Tre mesi fa un altro ragazzo — Mamoud Diane, 19 anni, origini ivoriane — è stato ucciso con una coltellata in strada, in via Monte Rosa a Barriera di Milano, per motivi legati alla droga e il suo omicidio a oggi è senza colpevoli. In realtà ci sono da tempo 11 indagati per la sua morte a cui viene contestata la rissa aggravata, identificati sin da subito dai poliziotti della squadra mobile che hanno sequestrato le immagini delle telecamere della zona: quelle installate dai privati fuori dalle case e dalle attività e i video realizzati dai residenti dai balconi.

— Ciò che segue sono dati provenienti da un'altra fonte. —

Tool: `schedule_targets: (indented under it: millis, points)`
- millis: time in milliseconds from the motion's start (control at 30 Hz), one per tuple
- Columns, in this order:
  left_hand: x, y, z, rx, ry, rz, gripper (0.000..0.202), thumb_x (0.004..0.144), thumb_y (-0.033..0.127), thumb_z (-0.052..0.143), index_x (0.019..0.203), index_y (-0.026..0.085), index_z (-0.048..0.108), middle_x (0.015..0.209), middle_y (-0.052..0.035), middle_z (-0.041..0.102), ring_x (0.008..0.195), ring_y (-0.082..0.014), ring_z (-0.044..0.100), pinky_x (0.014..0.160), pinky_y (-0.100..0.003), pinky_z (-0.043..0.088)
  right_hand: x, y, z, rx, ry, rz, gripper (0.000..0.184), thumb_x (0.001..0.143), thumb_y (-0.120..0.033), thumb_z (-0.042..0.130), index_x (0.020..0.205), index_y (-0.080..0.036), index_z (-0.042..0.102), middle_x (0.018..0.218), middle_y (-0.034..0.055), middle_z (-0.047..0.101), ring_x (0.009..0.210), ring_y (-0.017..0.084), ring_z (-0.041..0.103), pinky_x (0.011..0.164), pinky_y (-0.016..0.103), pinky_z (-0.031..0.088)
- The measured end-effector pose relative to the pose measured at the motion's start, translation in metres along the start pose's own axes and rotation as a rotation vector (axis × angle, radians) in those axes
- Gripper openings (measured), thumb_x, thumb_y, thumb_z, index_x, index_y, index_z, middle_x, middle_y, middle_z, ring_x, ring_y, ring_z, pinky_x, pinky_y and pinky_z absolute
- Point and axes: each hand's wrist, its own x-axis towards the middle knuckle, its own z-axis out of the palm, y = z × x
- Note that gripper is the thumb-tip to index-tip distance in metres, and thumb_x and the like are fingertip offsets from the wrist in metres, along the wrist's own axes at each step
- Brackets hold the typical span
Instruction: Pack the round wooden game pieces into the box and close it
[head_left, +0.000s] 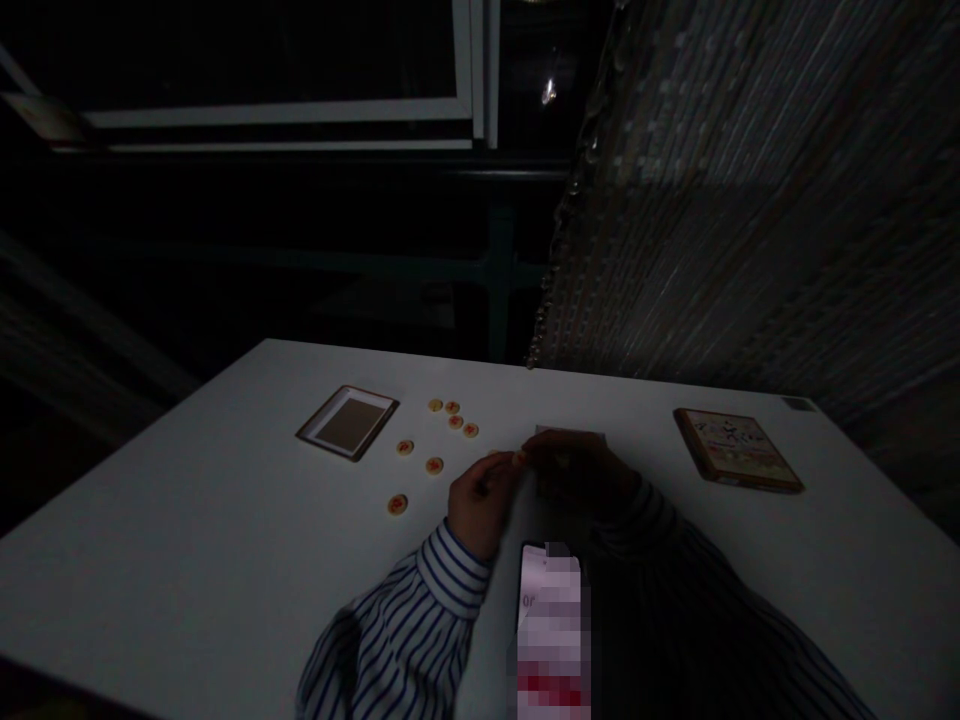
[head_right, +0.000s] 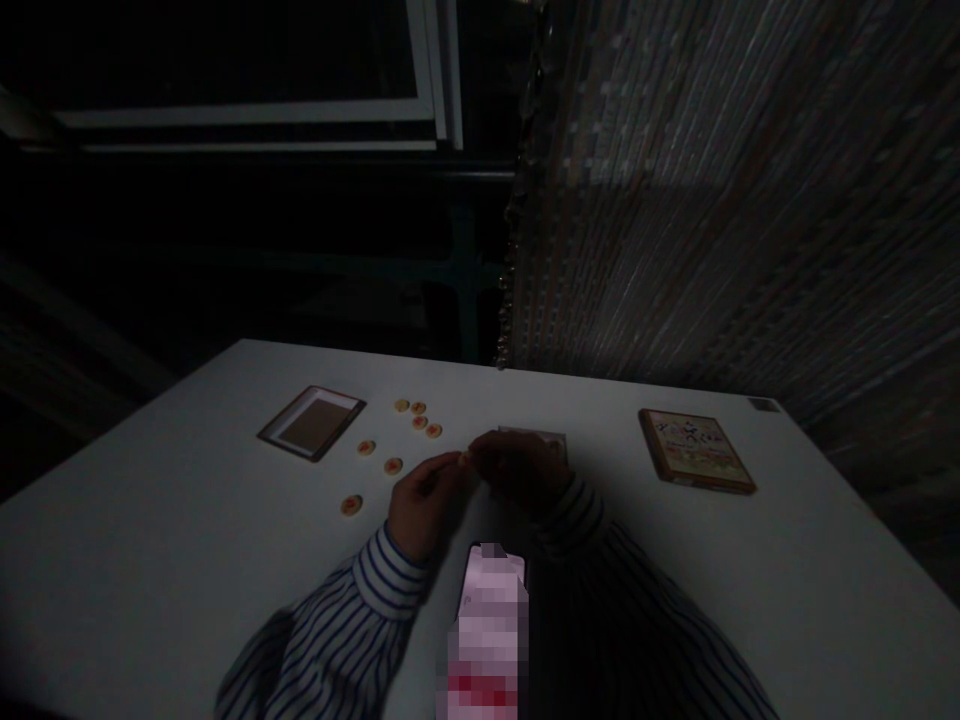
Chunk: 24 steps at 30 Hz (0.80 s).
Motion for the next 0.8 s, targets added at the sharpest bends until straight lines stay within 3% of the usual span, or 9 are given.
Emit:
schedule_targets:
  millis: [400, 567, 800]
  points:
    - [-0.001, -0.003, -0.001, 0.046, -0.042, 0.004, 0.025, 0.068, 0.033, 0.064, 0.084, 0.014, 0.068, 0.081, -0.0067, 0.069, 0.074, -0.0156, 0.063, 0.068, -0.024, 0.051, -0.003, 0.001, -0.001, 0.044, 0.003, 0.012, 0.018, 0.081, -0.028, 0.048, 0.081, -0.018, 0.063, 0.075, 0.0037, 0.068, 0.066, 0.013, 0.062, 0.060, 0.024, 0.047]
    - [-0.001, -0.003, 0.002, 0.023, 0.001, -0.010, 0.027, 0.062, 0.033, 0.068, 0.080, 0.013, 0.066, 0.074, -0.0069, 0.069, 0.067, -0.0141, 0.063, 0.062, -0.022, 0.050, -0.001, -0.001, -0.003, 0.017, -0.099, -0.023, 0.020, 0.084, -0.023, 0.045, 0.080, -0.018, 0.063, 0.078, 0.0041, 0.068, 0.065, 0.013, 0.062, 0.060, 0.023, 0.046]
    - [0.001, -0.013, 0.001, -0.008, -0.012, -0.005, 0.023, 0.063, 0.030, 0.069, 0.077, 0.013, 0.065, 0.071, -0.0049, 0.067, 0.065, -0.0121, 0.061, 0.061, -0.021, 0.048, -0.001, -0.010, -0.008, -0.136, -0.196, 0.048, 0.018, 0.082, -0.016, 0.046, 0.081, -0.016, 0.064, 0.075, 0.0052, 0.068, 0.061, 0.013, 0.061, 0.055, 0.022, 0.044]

Ma il gip di Torino ha rigettato la richiesta di misura cautelare per gli 11: mancava «l’evento soggettivo dell’evento morte», da un lato c’erano dei dubbi sulla volontà di uccidere da parte di chi ha sferrato la coltellata (anche se veniva loro contestata la rissa e non il tentato omicidio), e poi dai video non era chiaro chi fra i partecipanti l’avesse materialmente accoltellato. Erano tutti lì quella notte e ora sono a piede libero.

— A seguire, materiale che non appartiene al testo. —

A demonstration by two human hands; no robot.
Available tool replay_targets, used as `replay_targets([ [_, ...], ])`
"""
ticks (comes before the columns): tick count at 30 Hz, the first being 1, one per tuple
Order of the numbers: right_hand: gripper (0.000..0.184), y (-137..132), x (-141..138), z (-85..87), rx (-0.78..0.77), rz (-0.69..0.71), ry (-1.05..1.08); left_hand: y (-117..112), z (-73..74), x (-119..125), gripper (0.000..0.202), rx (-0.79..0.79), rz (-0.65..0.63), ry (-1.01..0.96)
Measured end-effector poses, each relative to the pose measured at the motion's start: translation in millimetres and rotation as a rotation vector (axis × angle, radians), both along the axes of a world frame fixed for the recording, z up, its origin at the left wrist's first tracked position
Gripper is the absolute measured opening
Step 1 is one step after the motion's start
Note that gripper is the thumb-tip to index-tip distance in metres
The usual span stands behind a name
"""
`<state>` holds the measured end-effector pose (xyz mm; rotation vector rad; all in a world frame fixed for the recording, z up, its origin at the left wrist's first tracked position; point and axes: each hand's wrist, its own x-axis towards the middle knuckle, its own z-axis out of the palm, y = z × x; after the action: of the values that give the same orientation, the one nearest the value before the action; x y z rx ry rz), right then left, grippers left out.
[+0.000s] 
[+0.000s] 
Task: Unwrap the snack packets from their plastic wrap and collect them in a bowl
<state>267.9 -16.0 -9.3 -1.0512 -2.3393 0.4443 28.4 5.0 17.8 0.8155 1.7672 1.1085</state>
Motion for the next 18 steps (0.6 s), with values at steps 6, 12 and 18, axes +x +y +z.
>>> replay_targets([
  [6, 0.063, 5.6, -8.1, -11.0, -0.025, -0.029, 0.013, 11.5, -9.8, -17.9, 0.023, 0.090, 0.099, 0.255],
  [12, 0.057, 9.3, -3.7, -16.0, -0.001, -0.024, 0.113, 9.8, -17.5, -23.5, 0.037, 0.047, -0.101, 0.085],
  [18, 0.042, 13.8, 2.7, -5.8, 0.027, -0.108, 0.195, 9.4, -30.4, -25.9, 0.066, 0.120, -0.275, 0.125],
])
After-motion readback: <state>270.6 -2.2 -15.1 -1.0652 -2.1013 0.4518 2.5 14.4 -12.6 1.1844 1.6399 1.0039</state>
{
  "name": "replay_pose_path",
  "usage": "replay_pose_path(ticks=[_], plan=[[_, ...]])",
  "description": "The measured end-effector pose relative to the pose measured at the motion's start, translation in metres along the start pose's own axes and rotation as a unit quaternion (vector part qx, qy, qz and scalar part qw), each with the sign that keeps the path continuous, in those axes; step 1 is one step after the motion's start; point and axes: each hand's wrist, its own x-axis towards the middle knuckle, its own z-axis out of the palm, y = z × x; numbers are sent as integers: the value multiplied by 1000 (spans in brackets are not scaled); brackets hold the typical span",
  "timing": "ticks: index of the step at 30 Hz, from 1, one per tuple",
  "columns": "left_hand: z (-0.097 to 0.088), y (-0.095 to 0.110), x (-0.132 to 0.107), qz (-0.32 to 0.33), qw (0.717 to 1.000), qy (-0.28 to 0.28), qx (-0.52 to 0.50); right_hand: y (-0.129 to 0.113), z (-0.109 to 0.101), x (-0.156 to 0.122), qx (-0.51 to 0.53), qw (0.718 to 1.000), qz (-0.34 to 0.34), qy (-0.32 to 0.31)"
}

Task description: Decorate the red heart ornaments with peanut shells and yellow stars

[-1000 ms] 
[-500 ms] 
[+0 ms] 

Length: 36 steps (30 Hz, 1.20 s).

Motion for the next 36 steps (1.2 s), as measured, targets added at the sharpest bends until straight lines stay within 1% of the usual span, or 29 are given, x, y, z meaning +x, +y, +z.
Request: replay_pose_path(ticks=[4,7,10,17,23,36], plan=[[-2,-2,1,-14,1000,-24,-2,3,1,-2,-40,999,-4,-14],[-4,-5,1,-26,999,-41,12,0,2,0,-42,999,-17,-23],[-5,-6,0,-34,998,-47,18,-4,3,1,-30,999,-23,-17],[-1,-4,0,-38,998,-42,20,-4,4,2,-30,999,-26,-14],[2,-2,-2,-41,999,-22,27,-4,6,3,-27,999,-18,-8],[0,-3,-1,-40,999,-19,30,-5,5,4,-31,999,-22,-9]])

Gli inquirenti per settimane hanno lavorato per ricostruire la “pellicola” dell’omicidio in diretta in quei duecento metri fra il bar dove è partita la rissa e il civico 18 dove Diane si è accasciato: una tecnica già utilizzata per identificare la baby gang che lanciò la bici dai Murazzi del Po. Anche quella volta furono gli “occhi” di varie telecamere di Comune, negozi e di un distributore automatico a dare un nome ai volti di adolescenti che, dopo avere lanciato la bicicletta che piombò sullo studente Mauro Glorioso rendendolo tetraplegico, scapparono ridendo, incuranti del male appena fatto. Ma per Mamoud Diane non si ancora arrivati a una soluzione. Era il 2 maggio scorso. «Per quasi tre mesi mio figlio è rimasto in un frigo» ha lanciato l’appello il padre, Sori Diane. «Mi veniva ripetuto che, per ragioni di indagini, non c’era il nullaosta». Il corpo era sotto sequestro perché non era ancora stata eseguita l’autopsia. Dopo l’appello del papà l’incarico è stato conferito.